Set down the entries below exactly; drop the pictures.
━━━━━━━━━━
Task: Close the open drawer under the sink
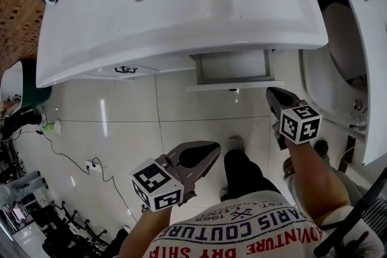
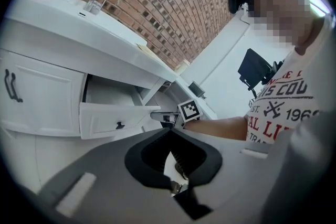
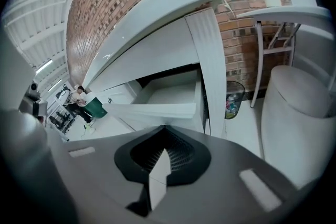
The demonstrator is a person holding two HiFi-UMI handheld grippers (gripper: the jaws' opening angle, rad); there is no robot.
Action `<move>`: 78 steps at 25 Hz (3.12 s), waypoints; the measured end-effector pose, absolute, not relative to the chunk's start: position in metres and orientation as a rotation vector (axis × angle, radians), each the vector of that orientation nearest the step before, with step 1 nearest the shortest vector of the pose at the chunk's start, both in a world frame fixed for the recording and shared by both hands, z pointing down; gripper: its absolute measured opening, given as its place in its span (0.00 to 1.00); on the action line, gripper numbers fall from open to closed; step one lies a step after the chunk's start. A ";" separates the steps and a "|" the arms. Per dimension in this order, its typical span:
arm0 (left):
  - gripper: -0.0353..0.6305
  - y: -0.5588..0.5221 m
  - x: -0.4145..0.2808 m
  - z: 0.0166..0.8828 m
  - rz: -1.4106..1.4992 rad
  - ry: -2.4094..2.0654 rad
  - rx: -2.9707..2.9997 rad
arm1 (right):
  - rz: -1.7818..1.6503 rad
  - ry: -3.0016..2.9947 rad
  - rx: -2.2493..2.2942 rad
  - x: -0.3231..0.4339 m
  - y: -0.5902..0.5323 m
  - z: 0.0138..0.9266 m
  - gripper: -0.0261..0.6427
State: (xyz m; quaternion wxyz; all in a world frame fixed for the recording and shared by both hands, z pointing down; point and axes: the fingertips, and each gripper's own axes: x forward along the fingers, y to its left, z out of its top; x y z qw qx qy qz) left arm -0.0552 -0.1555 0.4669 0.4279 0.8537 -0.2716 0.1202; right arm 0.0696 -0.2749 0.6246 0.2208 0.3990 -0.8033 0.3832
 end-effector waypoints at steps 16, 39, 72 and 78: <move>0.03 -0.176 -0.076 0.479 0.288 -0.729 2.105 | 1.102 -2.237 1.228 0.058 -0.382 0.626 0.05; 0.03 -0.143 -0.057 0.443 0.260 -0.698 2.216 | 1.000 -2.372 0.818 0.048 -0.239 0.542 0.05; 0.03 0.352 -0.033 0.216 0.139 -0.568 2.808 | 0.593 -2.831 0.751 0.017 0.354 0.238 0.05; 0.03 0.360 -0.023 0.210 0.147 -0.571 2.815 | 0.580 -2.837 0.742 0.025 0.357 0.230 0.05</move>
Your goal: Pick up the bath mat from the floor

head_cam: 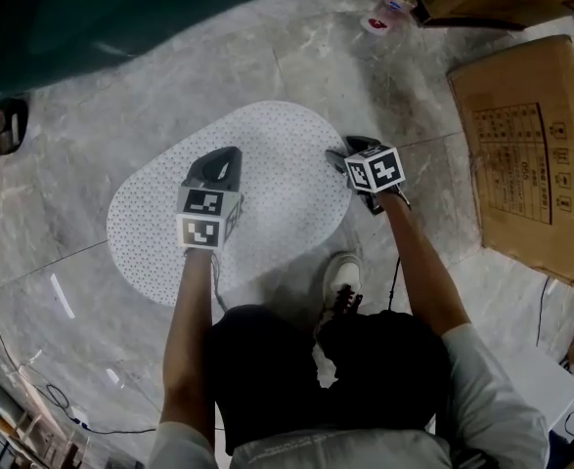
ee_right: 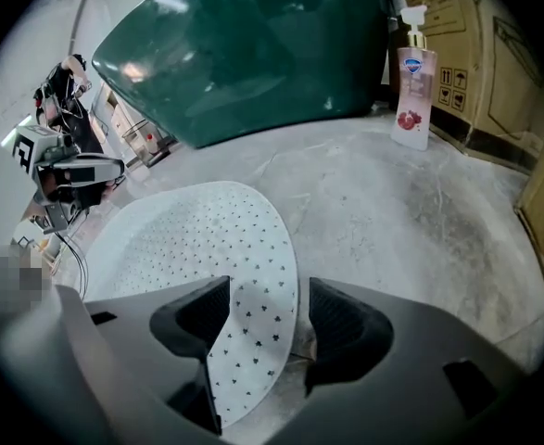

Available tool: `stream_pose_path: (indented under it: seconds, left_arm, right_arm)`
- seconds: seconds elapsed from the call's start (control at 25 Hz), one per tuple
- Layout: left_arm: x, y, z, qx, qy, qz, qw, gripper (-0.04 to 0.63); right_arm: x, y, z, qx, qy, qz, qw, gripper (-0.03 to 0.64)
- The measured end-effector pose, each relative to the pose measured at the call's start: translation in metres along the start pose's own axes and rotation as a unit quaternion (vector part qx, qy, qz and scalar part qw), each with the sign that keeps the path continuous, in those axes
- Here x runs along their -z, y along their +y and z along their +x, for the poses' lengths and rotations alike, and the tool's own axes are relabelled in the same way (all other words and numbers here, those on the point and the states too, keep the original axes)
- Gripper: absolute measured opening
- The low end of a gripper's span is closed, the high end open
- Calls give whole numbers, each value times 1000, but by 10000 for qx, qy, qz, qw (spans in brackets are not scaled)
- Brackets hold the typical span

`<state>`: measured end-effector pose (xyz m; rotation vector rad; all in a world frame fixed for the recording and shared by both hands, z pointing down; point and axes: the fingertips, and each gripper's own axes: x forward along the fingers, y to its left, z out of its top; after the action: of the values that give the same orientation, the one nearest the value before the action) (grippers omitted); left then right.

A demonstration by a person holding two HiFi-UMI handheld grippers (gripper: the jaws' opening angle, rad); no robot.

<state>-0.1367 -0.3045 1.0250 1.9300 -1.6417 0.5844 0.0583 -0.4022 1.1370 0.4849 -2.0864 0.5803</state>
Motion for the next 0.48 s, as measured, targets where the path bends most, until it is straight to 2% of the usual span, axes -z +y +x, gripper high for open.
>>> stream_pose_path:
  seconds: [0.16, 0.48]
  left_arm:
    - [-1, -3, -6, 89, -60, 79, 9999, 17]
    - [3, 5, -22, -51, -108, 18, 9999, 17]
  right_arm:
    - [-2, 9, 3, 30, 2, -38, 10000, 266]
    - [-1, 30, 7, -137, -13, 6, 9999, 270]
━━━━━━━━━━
*Written solution*
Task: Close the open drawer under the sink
The demonstrator is a person holding two HiFi-UMI handheld grippers (gripper: the jaws' opening angle, rad); there is no robot.
Action `<move>`: 78 steps at 25 Hz (3.12 s), waypoints; the measured end-effector pose, absolute, not relative to the chunk's start: position in metres and orientation as a rotation vector (axis × angle, radians), each the vector of that orientation nearest the step before, with step 1 nearest the shortest vector of the pose at the chunk's start, both in a world frame fixed for the recording and shared by both hands, z pointing down; gripper: its absolute measured opening, given as its place in its span (0.00 to 1.00); on the action line, gripper numbers fall from open to closed; step one lies a step after the chunk's start. A ";" separates the steps and a "|" the arms. Per dimension in this order, its typical span:
arm0 (left):
  - gripper: -0.0353..0.6305
  - y: -0.5588..0.5221 m
  - x: -0.4145..0.2808 m
  - z: 0.0166..0.8828 m
  - rz: -1.4106..1.4992 rad
  - ry: -2.4094..2.0654 rad
  - rx: -2.9707..2.9997 rad
arm1 (right):
  - rz: -1.7818..1.6503 rad
  - ry: -3.0016..2.9947 rad
  - rx: -2.2493..2.2942 rad
  - x: -0.3231..0.4339 m
  - y: -0.5902..0.5323 m
  - z: 0.0138..0.9266 m
  - gripper: -0.0261..0.6427
State: (xyz m; quaternion wxyz; all in a world frame fixed for the recording and shared by both hands, z pointing down; point and axes: the fingertips, and each gripper's own axes: x forward along the fingers, y to its left, z out of its top; x y z qw qx qy qz) left arm -0.0552 -0.1555 0.4669 0.4279 0.8537 -0.2716 0.1202; right arm 0.0696 -0.2749 0.6246 0.2208 0.3990 -0.8033 0.3832
 end-effector waypoints at steps 16, 39, 72 and 78: <move>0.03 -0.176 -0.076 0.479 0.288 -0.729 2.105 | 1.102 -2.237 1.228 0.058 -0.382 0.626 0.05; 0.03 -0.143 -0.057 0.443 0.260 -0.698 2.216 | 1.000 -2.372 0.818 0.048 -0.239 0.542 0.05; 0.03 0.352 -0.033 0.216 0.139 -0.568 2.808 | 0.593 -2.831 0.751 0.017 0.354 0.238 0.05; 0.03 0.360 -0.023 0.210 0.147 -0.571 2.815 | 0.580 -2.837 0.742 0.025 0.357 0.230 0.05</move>
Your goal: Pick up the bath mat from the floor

head_cam: 
ee_right: 

Available tool: `stream_pose_path: (indented under it: seconds, left_arm, right_arm)`
- seconds: seconds elapsed from the call's start (control at 25 Hz), one per tuple
- Layout: left_arm: x, y, z, qx, qy, qz, qw, gripper (-0.04 to 0.63); right_arm: x, y, z, qx, qy, qz, qw, gripper (-0.03 to 0.64)
- The measured end-effector pose, each relative to the pose measured at the call's start: translation in metres along the start pose's own axes and rotation as a unit quaternion (vector part qx, qy, qz and scalar part qw), each with the sign that keeps the path continuous, in those axes
- Here x runs along their -z, y along their +y and z along their +x, for the poses' lengths and rotations alike, and the tool's own axes are relabelled in the same way (all other words and numbers here, those on the point and the states too, keep the original axes)
- Gripper: absolute measured opening
- The low end of a gripper's span is closed, the high end open
- Calls give whole numbers, each value times 1000, but by 10000 for qx, qy, qz, qw (spans in brackets are not scaled)
- Brackets hold the typical span

`<state>`: measured end-effector pose (xyz m; rotation vector rad; all in a world frame fixed for the recording and shared by both hands, z pointing down; point and axes: the fingertips, and each gripper's own axes: x forward along the fingers, y to its left, z out of its top; after the action: of the values that give the same orientation, the one nearest the value before the action) (grippers omitted); left then right.

A demonstration by a person holding two HiFi-UMI handheld grippers (gripper: the jaws' opening angle, rad); no robot.

<state>-0.1367 -0.3045 1.0250 1.9300 -1.6417 0.5844 0.0583 -0.4022 1.1370 0.4849 -2.0864 0.5803</state>
Motion for the next 0.48 s, as measured, targets where the path bends most, until it is straight to 2% of the usual span, axes -z +y +x, gripper high for open.
>>> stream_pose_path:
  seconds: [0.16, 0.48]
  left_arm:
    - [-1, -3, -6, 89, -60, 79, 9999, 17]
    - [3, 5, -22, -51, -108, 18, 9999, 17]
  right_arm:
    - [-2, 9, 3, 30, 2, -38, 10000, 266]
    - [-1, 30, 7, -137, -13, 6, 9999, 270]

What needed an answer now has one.